(Records excerpted from a collection)
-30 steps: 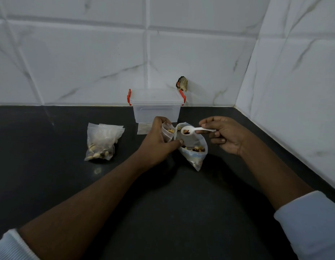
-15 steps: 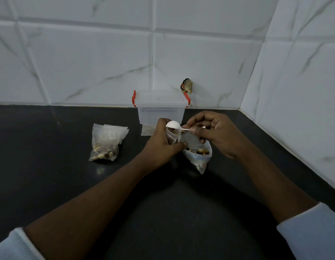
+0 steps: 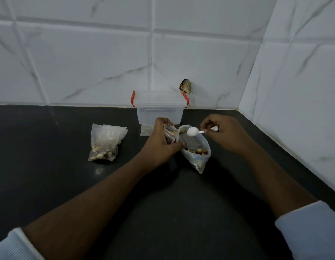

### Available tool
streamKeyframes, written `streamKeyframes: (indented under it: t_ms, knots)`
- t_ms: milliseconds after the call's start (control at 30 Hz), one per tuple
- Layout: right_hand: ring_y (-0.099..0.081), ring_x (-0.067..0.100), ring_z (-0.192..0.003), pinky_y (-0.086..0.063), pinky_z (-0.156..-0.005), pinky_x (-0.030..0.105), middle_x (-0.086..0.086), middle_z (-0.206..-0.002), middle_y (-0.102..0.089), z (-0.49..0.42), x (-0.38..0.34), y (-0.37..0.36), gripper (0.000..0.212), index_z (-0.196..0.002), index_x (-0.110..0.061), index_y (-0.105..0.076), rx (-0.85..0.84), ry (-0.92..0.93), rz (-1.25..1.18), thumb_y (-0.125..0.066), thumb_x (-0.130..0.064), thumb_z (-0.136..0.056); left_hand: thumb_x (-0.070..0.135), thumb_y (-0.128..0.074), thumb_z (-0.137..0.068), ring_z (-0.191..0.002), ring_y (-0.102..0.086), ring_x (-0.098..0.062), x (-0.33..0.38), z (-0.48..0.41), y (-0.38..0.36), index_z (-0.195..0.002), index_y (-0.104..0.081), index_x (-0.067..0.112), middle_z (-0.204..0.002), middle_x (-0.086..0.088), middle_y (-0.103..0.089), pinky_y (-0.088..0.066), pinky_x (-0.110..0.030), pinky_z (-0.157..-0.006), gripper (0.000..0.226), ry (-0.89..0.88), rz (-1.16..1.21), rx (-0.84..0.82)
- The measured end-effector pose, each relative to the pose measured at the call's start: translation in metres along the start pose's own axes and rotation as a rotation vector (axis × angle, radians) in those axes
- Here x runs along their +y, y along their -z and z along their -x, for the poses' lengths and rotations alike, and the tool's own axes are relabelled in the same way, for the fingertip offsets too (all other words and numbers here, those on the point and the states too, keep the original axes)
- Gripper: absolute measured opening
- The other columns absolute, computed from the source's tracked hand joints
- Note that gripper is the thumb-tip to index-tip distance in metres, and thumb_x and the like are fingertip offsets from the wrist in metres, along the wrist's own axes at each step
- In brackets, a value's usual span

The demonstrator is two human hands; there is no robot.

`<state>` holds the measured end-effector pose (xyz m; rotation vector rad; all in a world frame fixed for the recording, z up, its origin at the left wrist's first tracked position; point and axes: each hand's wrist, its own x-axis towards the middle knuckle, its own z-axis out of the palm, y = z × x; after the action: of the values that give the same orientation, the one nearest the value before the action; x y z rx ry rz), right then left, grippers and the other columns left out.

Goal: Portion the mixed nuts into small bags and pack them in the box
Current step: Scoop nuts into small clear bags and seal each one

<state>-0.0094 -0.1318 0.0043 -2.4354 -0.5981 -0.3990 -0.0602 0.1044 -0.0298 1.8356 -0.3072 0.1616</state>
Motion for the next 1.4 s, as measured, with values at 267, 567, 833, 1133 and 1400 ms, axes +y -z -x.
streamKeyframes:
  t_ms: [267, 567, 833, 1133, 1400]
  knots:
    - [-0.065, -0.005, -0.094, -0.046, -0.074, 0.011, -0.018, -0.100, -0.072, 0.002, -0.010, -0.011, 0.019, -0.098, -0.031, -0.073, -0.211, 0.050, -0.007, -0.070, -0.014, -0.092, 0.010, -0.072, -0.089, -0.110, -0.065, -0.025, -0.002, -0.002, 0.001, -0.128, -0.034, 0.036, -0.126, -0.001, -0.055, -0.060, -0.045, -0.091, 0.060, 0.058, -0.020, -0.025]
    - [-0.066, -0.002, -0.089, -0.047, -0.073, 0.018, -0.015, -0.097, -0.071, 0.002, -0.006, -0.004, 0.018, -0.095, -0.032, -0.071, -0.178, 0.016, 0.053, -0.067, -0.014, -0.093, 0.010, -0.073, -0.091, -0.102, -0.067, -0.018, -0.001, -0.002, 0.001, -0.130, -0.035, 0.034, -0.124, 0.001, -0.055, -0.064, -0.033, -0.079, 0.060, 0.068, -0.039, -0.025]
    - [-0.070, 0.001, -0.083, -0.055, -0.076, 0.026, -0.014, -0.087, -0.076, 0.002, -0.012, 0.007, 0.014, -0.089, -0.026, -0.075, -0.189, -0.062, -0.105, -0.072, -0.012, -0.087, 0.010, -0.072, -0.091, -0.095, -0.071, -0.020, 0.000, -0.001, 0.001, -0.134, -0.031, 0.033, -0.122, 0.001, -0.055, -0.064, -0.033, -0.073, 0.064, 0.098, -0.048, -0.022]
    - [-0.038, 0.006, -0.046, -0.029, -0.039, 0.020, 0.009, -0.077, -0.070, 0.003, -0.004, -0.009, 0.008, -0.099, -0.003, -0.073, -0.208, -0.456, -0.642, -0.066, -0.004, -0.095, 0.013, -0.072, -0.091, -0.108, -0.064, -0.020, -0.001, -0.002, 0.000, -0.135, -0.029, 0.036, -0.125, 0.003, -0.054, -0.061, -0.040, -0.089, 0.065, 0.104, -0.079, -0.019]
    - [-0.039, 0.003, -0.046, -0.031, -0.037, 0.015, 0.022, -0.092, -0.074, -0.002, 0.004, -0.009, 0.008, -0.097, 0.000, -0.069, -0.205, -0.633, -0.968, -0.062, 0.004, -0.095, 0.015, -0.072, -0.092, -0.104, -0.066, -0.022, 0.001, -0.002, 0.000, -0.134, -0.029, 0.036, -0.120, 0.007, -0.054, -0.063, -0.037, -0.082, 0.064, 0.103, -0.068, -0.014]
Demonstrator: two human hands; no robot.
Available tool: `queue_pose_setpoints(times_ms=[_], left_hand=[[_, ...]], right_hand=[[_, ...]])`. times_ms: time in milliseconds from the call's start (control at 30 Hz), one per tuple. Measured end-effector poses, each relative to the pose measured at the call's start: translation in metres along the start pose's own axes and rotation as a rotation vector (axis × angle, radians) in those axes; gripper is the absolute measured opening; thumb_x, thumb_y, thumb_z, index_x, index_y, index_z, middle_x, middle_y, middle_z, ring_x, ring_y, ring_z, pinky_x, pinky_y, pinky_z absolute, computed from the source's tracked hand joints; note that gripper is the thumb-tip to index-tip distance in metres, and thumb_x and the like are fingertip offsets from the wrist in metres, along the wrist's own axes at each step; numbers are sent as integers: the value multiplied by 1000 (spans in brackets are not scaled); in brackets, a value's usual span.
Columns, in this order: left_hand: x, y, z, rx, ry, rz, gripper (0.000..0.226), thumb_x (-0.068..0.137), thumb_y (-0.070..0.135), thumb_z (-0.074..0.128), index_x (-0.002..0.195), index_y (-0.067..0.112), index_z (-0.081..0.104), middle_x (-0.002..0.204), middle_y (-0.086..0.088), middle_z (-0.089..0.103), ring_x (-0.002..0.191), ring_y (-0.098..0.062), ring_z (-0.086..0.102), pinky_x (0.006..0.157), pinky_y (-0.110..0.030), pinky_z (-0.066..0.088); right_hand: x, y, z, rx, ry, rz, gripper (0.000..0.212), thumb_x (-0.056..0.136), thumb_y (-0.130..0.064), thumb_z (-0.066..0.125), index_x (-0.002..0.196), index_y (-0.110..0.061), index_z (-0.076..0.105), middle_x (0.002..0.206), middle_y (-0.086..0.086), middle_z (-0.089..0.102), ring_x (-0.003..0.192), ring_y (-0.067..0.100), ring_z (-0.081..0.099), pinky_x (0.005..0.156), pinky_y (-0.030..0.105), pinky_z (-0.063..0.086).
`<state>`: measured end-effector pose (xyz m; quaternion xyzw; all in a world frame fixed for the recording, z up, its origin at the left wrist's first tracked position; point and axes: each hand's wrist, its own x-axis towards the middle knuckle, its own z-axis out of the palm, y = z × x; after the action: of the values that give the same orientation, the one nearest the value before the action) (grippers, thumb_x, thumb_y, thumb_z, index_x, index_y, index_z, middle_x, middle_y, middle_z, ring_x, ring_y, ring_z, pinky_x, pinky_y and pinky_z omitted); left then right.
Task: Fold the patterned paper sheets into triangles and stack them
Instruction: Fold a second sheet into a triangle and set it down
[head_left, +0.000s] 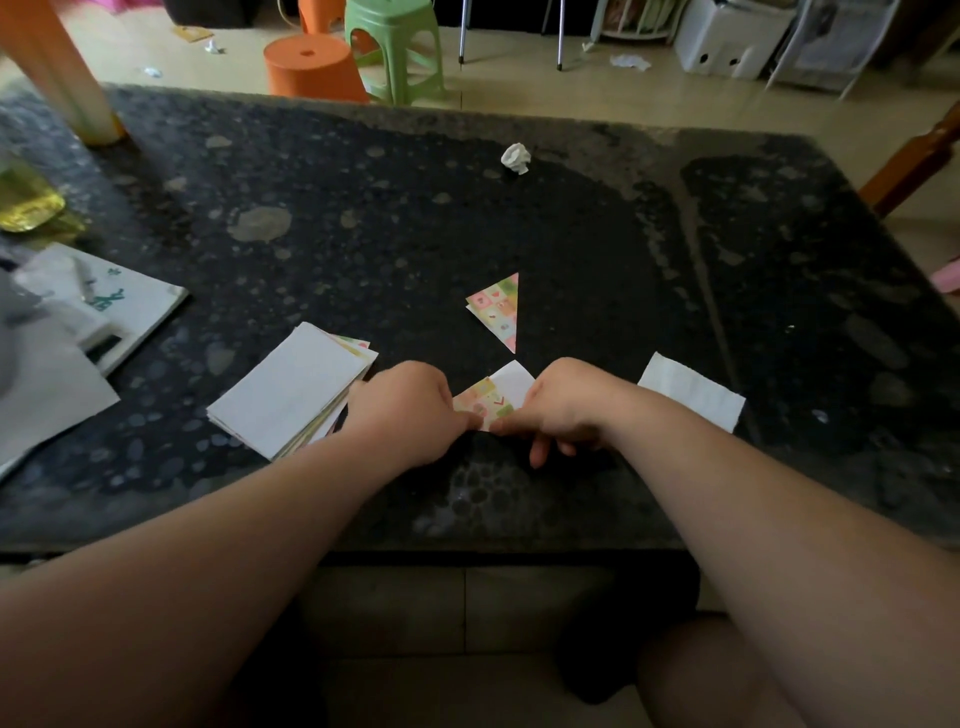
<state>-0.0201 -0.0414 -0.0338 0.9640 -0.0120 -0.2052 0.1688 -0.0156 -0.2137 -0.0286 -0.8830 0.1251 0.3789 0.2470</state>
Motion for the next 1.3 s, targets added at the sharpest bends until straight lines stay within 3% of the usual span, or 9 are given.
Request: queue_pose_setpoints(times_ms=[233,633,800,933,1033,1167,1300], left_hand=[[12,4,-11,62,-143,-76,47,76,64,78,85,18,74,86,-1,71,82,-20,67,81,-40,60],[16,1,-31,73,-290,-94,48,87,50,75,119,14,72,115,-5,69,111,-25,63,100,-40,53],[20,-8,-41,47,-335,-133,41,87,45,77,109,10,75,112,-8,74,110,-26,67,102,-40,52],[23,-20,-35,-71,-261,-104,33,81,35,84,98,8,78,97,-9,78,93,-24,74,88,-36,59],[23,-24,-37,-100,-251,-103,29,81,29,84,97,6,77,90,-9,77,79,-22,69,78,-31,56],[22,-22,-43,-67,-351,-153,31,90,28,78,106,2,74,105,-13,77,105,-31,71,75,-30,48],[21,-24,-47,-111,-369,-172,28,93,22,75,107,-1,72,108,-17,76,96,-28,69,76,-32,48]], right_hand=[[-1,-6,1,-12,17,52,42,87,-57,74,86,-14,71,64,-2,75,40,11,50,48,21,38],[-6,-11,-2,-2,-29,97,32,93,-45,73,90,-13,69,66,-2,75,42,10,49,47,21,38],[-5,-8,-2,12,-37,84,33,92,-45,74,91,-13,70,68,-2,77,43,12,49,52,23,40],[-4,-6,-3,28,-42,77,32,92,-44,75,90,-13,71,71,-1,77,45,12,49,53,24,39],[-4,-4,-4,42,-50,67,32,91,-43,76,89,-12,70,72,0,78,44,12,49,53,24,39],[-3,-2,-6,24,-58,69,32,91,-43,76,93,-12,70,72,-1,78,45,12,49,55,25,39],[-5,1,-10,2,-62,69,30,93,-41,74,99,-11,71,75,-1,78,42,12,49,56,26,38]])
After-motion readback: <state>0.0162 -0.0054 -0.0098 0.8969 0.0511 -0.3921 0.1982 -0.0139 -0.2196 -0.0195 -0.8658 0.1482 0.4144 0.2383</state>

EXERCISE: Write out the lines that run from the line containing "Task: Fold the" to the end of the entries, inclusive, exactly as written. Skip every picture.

TASK RESPONSE:
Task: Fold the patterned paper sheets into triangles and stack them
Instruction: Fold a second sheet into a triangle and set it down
[head_left, +0.000s] 
<state>-0.0201 -0.0414 -0.0338 0.9640 -0.0120 -0.2052 0.1688 -0.0156 -0.2137 -0.0286 -0.8830 0.1251 0.3789 0.2470</state>
Motion for the next 1.3 s, targets added at the sharpest bends until straight lines stay within 3% of the usual span, or 9 are given.
Request: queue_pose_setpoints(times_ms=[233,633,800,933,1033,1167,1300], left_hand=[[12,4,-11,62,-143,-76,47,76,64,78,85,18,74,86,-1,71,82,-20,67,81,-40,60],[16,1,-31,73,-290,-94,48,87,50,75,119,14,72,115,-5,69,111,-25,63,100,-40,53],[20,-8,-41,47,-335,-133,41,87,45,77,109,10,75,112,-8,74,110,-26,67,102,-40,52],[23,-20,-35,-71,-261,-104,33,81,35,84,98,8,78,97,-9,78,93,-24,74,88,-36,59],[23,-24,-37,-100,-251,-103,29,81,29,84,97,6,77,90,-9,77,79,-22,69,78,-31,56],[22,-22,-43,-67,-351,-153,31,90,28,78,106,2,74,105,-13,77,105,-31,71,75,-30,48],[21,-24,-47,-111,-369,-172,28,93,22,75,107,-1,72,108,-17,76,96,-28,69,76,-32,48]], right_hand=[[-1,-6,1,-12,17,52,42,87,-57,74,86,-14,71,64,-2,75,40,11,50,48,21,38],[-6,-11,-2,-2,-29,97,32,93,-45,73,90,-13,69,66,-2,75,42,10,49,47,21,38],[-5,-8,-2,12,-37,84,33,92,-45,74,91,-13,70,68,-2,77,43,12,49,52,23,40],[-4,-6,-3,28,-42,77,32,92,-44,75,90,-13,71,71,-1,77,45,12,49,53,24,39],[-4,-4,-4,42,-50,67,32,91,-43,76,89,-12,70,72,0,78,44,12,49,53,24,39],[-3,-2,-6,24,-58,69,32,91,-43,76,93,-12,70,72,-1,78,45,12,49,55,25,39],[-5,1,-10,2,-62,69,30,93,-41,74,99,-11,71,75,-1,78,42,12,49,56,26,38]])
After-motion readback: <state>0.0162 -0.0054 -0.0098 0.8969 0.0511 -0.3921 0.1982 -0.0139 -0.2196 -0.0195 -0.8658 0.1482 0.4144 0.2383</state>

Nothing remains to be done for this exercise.